Besides Captain Phillips, the mainstay of us all, our company consisted of Mr. Hedric, our first mate, Mr. Tyler, our second mate and gunner’s mate as well, twelve hands, every one of whom could fire a piece, and ’Giny Jim, our cook. I could say with pride that every man was a picked man. We had very few replacements and no deserters. If a new man proved a troublemaker or a shirker, he did not stay long. We did not think our master’s judgment was infallible, but every man knew its honesty, and that healed his heart of bitterness and set his mind at rest.
In my first two years of following the sea, we touched home port four times. At our first returning, Mr. Eli Morton, half-owner of the Vindictive, paid me $500, the remainder of my father’s estate after the payment of his debts and some I had contracted in due care of my lost loved ones. I thought at first to buy a share in a ship new-building in the yard at Bath, truly a step upward in the world, but in the end I divided it equally among eight needy families who had lost sons or fathers or husbands on the Eagle of Maine. I had aimed to follow my father’s wishes in this matter and to make a thank-offering for having found a new haven and home.
The heaviest gale we had ever weathered struck us off Cape Finisterre near the close of my second year aboard; and again I was shown the fatal power of the sea. Although we had heaved to, dragging a sea anchor, a green billow running atop the waves broke over our bow and came nigh to sinking us with one blow. We lurched up at last, but of six strong men nigh the mainmast, we counted only five. Our bosun, Thomas Childers, from our own neighborhood in Bath, once the boon-fellow of my brother Silas, had vanished without trace.
We had not even heard him cry out as the great sea swept him down—making light of him as of a loose spar.

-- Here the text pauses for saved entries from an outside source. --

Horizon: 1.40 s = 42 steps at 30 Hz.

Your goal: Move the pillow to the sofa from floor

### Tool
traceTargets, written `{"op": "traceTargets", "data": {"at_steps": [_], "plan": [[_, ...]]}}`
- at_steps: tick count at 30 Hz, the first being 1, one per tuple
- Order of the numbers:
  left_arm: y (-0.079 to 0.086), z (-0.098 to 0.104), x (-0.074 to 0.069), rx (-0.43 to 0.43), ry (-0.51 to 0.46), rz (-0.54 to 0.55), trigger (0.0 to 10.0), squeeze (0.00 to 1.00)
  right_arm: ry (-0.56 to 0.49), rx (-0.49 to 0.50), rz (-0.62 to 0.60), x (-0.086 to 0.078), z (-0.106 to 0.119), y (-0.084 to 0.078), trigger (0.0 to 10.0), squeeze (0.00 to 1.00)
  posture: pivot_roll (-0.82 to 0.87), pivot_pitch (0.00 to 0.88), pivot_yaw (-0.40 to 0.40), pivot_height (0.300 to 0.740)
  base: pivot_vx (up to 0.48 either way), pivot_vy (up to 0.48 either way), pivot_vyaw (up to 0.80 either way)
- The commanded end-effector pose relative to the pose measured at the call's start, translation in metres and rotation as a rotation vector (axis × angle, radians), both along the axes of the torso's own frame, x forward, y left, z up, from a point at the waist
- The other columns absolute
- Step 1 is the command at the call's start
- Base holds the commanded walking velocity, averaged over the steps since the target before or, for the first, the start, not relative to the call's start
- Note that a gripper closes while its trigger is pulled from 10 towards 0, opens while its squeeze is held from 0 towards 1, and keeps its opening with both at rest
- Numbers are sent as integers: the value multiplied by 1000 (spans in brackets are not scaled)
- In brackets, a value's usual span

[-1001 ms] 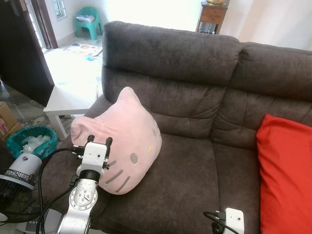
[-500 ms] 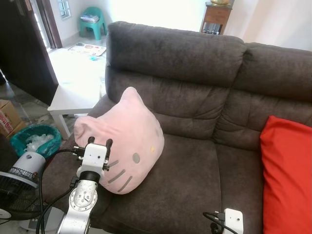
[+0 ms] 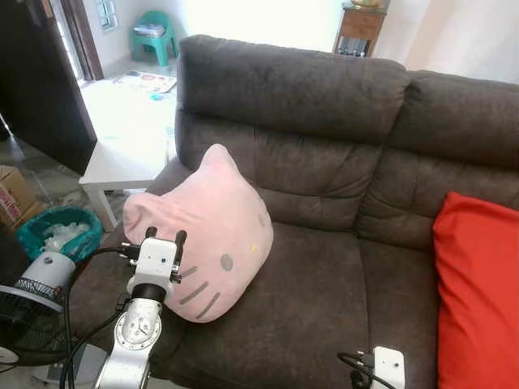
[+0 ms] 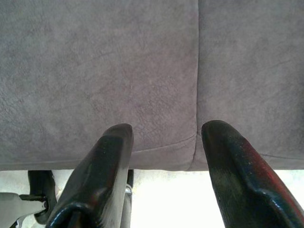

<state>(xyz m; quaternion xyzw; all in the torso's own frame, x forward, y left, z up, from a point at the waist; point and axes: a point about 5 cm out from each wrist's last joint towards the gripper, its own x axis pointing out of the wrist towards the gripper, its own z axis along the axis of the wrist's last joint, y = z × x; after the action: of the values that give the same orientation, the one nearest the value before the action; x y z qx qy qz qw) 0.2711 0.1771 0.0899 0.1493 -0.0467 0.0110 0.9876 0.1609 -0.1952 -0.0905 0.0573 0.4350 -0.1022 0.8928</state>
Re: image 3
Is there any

And forty hours more must pass before the captain could assemble us for prayers for Thomas Childers’s soul. Fifty-four hours in all we fought or fled the storm, and no man of our company, master or mates or cook or common seaman, had dry clothes on his back, hot food in his belly, or sleep upon his eyelids. At the end, only one man had the strength to climb that mainmast and cut loose some fouled gear—and I was he.
When Captain Phillips had read from the Book and we had said our belated prayers, he paused a moment, then spoke in his usual voice.

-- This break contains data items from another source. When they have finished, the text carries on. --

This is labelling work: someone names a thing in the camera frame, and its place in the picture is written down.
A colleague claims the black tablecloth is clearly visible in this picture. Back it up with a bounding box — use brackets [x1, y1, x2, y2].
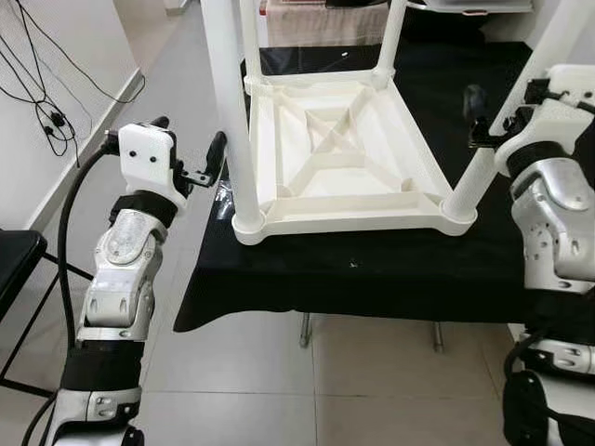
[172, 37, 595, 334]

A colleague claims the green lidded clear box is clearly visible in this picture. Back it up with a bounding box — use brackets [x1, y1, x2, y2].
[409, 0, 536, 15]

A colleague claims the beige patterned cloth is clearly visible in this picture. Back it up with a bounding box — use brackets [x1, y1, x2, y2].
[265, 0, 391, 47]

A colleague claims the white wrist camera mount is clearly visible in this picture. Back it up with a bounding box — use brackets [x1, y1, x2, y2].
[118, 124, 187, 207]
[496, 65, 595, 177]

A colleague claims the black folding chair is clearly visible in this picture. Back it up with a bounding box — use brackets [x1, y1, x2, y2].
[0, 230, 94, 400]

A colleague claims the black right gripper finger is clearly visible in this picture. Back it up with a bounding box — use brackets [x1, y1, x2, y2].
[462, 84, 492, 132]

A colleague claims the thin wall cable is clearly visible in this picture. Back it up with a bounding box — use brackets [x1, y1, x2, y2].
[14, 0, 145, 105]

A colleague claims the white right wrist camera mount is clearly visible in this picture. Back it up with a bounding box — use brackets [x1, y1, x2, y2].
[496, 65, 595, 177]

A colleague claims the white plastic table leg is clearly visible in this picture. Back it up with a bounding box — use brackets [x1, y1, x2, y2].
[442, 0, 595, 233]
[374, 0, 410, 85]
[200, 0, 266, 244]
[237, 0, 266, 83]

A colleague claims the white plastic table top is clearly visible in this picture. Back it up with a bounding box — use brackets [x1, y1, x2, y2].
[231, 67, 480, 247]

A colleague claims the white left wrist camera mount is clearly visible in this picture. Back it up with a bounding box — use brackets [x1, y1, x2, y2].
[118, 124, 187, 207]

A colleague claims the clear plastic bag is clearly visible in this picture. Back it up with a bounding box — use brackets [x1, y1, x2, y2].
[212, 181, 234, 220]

“Thomas Childers was a good bosun, but he’s gone, and now I’m under the necessity of choosing one of ye to take his place. I’ve pondered which of ye would fill it the best. I can’t know for certain, but in my judgment, it is one who came late amongst us, of less years and experience than many, yet fitted by natural gifts and assiduousness to duty to the highest position ’fore the mast.
“Homer Whitman, I appoint ye.”
Thus that ill wind blew me good. I hated to think of it, for all that it was the way of life. Maybe the ancient saying was the wrong end to. It’s a fair wind that does not blow ill to some one.